## How to Label the ISCX Data


### 1) Load the Data

In [None]:
import pandas as pd
import numpy as np

In [None]:
%%time
#load the data
data = pd.read_csv('../Data/ISCX_ISCX_Botnet.csv')

In [None]:
data.head()

In [None]:
data.shape

### Shuffle the data

In [None]:
data = data.sample(frac=1).reset_index(drop=True)

In [None]:
data.columns

In [None]:
data.shape

In [None]:
#take a look at the data
#data.head()

In [None]:
#take the first 10000 rows to save time
## feel free to use the entire dataset in your own time
data = data.iloc[:10000,:]
data.shape

## Max and Min values in features
The resulting feature values after applying FlowMeter to transform the data from PCAP into csv could be as high as +infinity or as low as -infinity .. if that's the case .. it's a good idea to replace those values with reasonable values such as a very hight or very lowe number

In [None]:
## check the max and min values in the features
print(data.max())
#print(data.min())

In [None]:
## Here we replace the +inf or the -inf with a reasonable value
## you can try with the highest possible value in Python: sys.float_info.max
data.replace(np.inf, 1000000000000.0, inplace=True)
#data.replace(-np.inf, -1000000000000.0, inplace=True)

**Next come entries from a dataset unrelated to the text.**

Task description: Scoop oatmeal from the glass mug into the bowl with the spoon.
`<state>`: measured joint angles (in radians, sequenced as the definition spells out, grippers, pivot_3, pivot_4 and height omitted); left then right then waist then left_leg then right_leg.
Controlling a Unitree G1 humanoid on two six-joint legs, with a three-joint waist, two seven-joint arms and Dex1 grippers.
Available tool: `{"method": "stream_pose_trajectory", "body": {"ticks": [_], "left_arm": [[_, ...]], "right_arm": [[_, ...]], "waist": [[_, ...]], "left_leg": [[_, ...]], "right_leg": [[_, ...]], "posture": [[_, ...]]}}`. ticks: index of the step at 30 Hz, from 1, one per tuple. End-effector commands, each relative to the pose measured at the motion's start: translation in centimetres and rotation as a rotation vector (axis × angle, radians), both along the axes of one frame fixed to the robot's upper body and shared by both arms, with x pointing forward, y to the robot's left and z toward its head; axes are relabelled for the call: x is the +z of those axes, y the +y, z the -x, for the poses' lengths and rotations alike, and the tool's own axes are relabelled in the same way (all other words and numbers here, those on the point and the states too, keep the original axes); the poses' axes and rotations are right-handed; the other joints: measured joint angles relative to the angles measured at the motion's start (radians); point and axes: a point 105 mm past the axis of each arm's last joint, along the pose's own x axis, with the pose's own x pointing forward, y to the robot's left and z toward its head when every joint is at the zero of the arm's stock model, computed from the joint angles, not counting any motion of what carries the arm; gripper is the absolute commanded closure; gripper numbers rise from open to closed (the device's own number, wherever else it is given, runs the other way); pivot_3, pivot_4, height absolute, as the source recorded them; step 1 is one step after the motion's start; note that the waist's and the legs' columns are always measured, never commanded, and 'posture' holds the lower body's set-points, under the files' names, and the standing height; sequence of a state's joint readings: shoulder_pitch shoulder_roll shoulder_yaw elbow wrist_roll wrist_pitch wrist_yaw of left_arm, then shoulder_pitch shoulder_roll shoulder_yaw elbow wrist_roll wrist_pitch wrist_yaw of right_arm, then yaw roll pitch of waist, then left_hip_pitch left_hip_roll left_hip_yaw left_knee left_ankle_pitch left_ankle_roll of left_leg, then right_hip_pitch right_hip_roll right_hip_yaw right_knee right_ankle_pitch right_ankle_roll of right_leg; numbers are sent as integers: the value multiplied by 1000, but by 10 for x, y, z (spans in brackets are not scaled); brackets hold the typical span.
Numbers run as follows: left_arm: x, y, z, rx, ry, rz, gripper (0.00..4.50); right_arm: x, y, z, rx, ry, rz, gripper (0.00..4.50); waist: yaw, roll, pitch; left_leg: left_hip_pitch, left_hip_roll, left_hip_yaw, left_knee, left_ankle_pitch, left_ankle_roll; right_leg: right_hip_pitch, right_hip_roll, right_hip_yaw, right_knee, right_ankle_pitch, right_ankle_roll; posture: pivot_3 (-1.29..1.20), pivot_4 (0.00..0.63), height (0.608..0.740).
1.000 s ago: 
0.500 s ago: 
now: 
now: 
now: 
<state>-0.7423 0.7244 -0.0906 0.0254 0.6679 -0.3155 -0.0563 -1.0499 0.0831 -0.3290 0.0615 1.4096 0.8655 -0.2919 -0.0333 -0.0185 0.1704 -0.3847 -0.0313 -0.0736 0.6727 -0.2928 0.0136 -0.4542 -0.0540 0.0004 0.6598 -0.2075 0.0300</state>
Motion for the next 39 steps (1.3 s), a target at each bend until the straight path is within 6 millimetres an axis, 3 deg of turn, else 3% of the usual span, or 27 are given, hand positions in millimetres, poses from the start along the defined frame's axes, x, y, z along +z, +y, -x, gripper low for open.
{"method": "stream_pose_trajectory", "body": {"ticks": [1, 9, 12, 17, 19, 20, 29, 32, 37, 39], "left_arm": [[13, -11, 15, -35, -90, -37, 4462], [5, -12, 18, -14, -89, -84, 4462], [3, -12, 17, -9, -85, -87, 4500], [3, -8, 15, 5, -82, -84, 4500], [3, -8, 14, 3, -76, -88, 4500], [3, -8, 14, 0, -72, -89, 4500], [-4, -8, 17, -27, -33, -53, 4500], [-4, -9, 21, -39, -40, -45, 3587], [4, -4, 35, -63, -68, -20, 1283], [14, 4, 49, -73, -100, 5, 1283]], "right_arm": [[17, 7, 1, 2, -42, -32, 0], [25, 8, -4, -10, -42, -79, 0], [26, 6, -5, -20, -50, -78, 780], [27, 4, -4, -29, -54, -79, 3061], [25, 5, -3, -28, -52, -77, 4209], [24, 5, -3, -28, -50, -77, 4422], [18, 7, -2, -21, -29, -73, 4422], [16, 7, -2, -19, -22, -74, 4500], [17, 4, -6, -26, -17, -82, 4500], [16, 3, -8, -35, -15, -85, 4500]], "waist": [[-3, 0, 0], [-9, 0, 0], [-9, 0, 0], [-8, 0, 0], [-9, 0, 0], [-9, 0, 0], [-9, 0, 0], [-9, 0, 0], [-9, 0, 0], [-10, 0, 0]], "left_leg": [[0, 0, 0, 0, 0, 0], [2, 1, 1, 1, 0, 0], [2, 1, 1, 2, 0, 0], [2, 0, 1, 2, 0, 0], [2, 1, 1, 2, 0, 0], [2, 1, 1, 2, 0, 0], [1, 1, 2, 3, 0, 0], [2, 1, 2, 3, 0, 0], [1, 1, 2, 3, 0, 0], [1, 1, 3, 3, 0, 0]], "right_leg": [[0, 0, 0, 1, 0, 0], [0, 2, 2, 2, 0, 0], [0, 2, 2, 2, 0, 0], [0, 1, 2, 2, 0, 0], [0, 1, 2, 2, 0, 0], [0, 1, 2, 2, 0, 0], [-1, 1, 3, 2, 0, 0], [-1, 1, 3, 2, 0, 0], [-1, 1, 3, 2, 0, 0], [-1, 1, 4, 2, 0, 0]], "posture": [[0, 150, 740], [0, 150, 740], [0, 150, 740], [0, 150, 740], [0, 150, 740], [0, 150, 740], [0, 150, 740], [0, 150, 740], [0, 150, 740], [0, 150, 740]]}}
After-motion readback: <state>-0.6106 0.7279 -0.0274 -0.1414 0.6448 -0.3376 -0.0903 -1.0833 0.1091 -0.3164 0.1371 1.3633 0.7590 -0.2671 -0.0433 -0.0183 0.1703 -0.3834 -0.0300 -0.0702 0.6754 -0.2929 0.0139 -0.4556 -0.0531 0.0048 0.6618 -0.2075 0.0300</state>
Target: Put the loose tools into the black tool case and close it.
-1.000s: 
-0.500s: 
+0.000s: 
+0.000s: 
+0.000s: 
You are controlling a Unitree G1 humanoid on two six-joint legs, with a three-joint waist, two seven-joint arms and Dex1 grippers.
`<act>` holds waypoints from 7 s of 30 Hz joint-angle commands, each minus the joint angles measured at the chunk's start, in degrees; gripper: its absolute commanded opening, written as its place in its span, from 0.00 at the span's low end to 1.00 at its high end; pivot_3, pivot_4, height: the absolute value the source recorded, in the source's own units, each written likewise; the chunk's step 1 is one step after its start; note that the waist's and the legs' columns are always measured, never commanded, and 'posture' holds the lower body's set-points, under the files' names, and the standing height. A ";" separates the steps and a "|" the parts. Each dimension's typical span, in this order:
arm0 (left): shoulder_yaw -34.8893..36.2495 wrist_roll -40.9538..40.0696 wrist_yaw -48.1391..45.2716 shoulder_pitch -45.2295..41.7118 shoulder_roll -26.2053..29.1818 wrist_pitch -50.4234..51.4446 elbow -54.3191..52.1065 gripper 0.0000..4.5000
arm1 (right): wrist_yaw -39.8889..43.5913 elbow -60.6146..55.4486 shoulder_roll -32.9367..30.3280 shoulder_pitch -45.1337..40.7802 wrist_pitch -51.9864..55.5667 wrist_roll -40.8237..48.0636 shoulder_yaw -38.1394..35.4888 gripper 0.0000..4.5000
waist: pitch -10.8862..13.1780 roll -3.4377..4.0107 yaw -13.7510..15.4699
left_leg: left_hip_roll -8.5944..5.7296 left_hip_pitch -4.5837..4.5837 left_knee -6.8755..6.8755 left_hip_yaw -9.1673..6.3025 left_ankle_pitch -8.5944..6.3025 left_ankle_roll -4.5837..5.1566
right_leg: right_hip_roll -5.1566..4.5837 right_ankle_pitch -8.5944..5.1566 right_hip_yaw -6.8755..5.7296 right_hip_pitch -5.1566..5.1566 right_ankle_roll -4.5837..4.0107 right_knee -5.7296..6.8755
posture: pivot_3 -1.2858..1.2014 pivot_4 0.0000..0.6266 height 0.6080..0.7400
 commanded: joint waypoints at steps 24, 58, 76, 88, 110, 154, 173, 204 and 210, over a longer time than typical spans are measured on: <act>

### 2) Load list of IP addresses and their corresponding Botnet Names

Data taken from: https://www.unb.ca/cic/datasets/botnet.html

#### Also write functions to apply labelling according to Source and Destination IP addresses

In [None]:
# load ip addresses and the labels
ip1 = pd.read_csv('../Data/bots1.csv')
ip2 = pd.read_csv('../Data/bots2.csv')

In [None]:
#this function goes through the data one row at a time, checks the source IP and checkes if it exists in ip1
#if so, then this row is given the Botnet label
def find_class1(row):
    sourceIP = str(row['Source IP'])
    #destIP = str(row[' Destination IP'])
    #print(sourceIP+' -- '+destIP)
    for index, ip_row in ip1.iterrows():
        #print('\tcompare to: ' + ip_row['SrcIP']+' -- '+ip_row['DestIP'])
        if sourceIP == ip_row['IP']:
            s = ip_row['Bot']
            return s
    
    return 'Other'

In [None]:
# this function goes through the data one row at a time, checks the source and dest IPs and checkes if they both
# exist in ip2, if so, then this row is given the Botnet label
def find_class2(row):
    sourceIP = str(row['Source IP'])
    destIP = str(row[' Destination IP'])
    #print(sourceIP+' -- '+destIP)
    for index, ip_row in ip2.iterrows():
        #print('\tcompare to: ' + ip_row['SrcIP']+' -- '+ip_row['DestIP'])
        if sourceIP == ip_row['SrcIP'] and destIP == ip_row['DestIP']:
            s = ip_row['Bot']
            return s
    
    return 'Other'        

In [None]:
%%time
labels1 = data.apply(find_class1, axis=1)

In [None]:
len(labels1[labels1 == 'Other']) 

In [None]:
%%time
labels2 = data.apply(find_class2, axis=1)

In [None]:
len(labels2[labels2 == 'Other'])

In [None]:
#len(ls1)

In [None]:
ls1 = list(labels1.values)

In [None]:
ls2 = list(labels2.values)

In [None]:
len(ls1)

In [None]:
label = list()

In [None]:
# now if a label is "Other" in both lists, then it's Normal
# if it's "Other" in one list only, then we assign the label from the other list
for a, b in zip(ls1, ls2):
    if a == 'Other' and b == 'Other':
        label.append('Normal')
    else:
        if a == 'Other':
            label.append(b)
        else:
            label.append(a)

In [None]:
label

#### Here we add 'BotNet_Label' column to the data after we filled it as above

In [None]:
data['BotNet_Label'] = label

In [None]:
data.head()

In [None]:
data.columns

In [None]:
#remove spaces from column names
data = data.rename(columns=lambda x: x.strip())

In [None]:
data.columns

In [None]:
# Explore BotNet_Label values
data['BotNet_Label'].value_counts()

In [None]:
#remove unimportant columns
data.drop(['Source IP','Destination IP','label'],inplace=True,axis=1)

In [None]:
data.head()

### This is how to apply one-hot encoding using Pandas

In [None]:
df_src_port = pd.get_dummies(data['Source Port'],prefix='SrcPort')
df_dest_port = pd.get_dummies(data['Destination Port'],prefix='DestPort')
df_protocol = pd.get_dummies(data['Protocol'],prefix='Protocol')

In [None]:
df_src_port.head()

In [None]:
data = pd.concat([data, df_src_port,df_dest_port,df_protocol], axis=1)
data.shape

In [None]:
data.drop(['Source Port','Destination Port','Protocol'],inplace=True,axis=1)
data.shape

### Save the Data .. it is ready for further analysis and machine learning

In [None]:
%%time
data.to_csv('../Data/ISCX_Botnet_Labelled.csv',index=False)